The man, Phillip Stanley West of Rosemont, turned himself in to police Monday afternoon. He is charged with shooting to death Rodney Beamon Jr. of Cincinnati in the Blarney Stone Pub on South Broadway. The trial has not been scheduled.
West was initially jailed without bail. During a routine bail review hearing Tuesday, Studdard set his bail at $100,000. West posted the bail, and he has been released with an electronic monitoring braceletto await his trial .
Judges typically deny bail in murder cases.
West surrendered, and he poses no risk of fleeing, said Kenneth Ravenell, his defense attorney.
Ravenell said the judge made his decision because West owned property in Baltimore, had not been convicted of a crime in 15 years and had no history of violence.
“Taking all of those facts and others into consideration,” Ravenell said, “the judge fashioned what he believes to be appropriate conditions of release.”
Studdard did not return a message seeking comment. He had worked more than two decades as an assistant state’s attorney in Baltimore. He was appointed to the bench by Gov. Larry Hogan in 2016.
During a news conference Wednesday to announce drug arrests, Baltimore State’s Attorney Marilyn Mosby said her prosecutor had asked the judge to keep West locked up until trial.
“We made a recommendation that this individual be held without bail,” she said. “Unfortunately, he wasn’t.”
Interim Police Commissioner Gary Tuggle called West’s release “very unfortunate.” He said the barroom killing was heinous and rattled Fells Point, a neighborhood popular for its nightlife.
“When we see individuals being let out, that goes to whether or not there’s a deterrent to committing crime,” Tuggle said. “We need to have that bail process be a reflection of deterrence in this city.”
Ravenell said he was disappointed to hear the criticism. He called the judge “an independent arbiter of facts.”
“Judge Studdard was very thoughtful in his decision making and I am proud of him, because he had to know that he would face backlash from some people,” the attorney said.
Witnesses saw West and Beamon playing pool Dec. 21 in the Blarney Stone Pub.
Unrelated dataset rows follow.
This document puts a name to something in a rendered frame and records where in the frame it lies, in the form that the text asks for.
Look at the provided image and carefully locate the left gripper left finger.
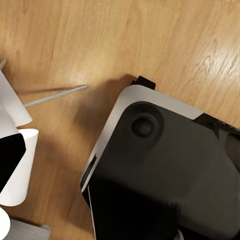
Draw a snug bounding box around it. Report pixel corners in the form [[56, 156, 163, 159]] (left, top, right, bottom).
[[0, 133, 26, 193]]

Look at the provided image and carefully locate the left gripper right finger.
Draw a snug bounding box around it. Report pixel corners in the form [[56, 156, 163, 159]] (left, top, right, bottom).
[[224, 133, 240, 173]]

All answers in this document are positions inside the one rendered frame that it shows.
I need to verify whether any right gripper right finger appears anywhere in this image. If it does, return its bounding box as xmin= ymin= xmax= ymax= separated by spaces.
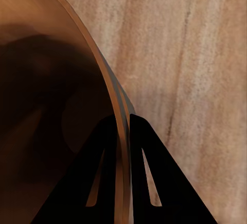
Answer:
xmin=130 ymin=114 xmax=217 ymax=224

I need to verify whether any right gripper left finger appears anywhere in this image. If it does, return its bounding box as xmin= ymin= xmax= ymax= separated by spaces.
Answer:
xmin=31 ymin=114 xmax=117 ymax=224

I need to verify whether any trash can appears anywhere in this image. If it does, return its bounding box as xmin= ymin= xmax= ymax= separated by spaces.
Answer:
xmin=0 ymin=0 xmax=136 ymax=224

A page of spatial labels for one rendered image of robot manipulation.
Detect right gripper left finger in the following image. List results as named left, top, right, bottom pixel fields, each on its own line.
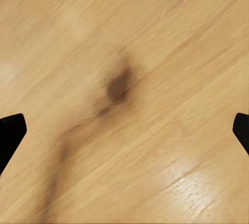
left=0, top=113, right=27, bottom=175

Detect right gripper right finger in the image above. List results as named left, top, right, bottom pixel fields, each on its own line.
left=232, top=113, right=249, bottom=155

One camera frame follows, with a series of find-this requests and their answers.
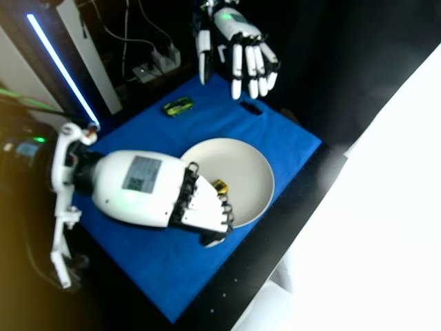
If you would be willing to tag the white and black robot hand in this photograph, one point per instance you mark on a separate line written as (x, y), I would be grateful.
(138, 186)
(237, 27)

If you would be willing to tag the yellow toy car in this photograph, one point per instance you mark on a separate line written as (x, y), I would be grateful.
(220, 186)

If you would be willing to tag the green toy car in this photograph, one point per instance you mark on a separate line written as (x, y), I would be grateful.
(177, 107)

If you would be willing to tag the white round plate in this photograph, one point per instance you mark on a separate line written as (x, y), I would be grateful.
(244, 169)

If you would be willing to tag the white power adapter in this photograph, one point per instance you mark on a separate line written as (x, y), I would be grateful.
(160, 58)
(173, 55)

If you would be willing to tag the blue cloth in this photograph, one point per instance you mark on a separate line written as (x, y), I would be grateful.
(155, 269)

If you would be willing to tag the white power strip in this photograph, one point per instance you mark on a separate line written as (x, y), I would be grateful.
(144, 73)

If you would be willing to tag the white upright panel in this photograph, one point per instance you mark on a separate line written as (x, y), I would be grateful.
(93, 62)

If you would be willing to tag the lit LED light strip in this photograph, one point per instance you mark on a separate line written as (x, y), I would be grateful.
(62, 69)

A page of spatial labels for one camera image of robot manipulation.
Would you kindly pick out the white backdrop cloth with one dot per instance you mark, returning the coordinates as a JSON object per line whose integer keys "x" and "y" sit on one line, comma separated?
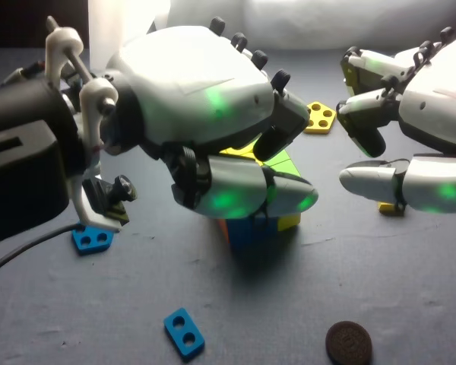
{"x": 327, "y": 23}

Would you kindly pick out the chocolate sandwich cookie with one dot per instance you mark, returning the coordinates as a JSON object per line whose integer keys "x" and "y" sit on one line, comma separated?
{"x": 348, "y": 344}

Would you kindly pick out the multicolour puzzle cube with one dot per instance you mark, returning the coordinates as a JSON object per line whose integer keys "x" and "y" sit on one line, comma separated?
{"x": 247, "y": 232}

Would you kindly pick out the blue pentagon block with holes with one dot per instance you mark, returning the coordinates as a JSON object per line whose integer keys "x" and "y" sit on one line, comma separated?
{"x": 93, "y": 249}

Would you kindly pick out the yellow rectangular block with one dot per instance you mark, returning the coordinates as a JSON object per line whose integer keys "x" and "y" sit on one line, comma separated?
{"x": 387, "y": 209}

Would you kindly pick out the yellow pentagon block with holes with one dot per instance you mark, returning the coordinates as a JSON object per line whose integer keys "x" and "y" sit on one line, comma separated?
{"x": 320, "y": 116}

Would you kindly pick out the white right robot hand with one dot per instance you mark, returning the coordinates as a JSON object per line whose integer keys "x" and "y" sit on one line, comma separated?
{"x": 441, "y": 95}

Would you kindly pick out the blue two-hole block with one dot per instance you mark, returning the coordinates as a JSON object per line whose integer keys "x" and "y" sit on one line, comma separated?
{"x": 186, "y": 353}

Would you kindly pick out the grey table cloth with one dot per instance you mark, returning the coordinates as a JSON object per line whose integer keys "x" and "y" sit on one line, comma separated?
{"x": 289, "y": 273}

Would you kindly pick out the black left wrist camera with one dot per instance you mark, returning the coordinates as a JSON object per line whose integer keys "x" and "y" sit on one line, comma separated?
{"x": 118, "y": 190}

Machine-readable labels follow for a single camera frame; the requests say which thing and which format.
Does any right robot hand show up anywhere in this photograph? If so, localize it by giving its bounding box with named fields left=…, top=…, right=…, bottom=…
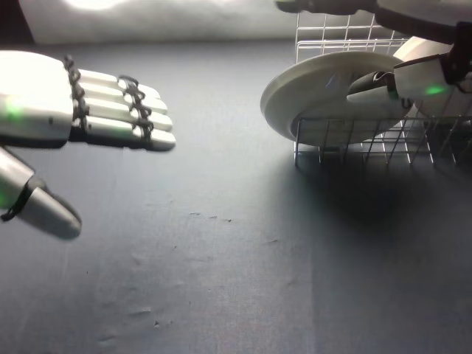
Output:
left=274, top=0, right=472, bottom=111

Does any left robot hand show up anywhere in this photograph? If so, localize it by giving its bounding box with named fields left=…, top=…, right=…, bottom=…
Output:
left=0, top=50, right=177, bottom=241

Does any white backdrop sheet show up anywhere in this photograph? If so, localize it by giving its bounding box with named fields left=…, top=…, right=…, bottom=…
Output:
left=21, top=0, right=410, bottom=45

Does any grey table cloth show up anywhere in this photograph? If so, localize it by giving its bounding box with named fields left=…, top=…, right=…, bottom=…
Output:
left=0, top=38, right=472, bottom=354

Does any silver wire dish rack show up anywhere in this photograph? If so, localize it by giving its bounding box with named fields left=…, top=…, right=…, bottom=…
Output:
left=294, top=9, right=472, bottom=167
Later, the two men walked outside and began shoving each other, police wrote in charging documents. They returned to the pool table, and about five minutes later West pulled out a 9 mm handgun and opened fire, police wrote.
Beamon was shot multiple times; he died at a hospital.
Police say they recovered bullet casings and three glasses from which the men had been drinking.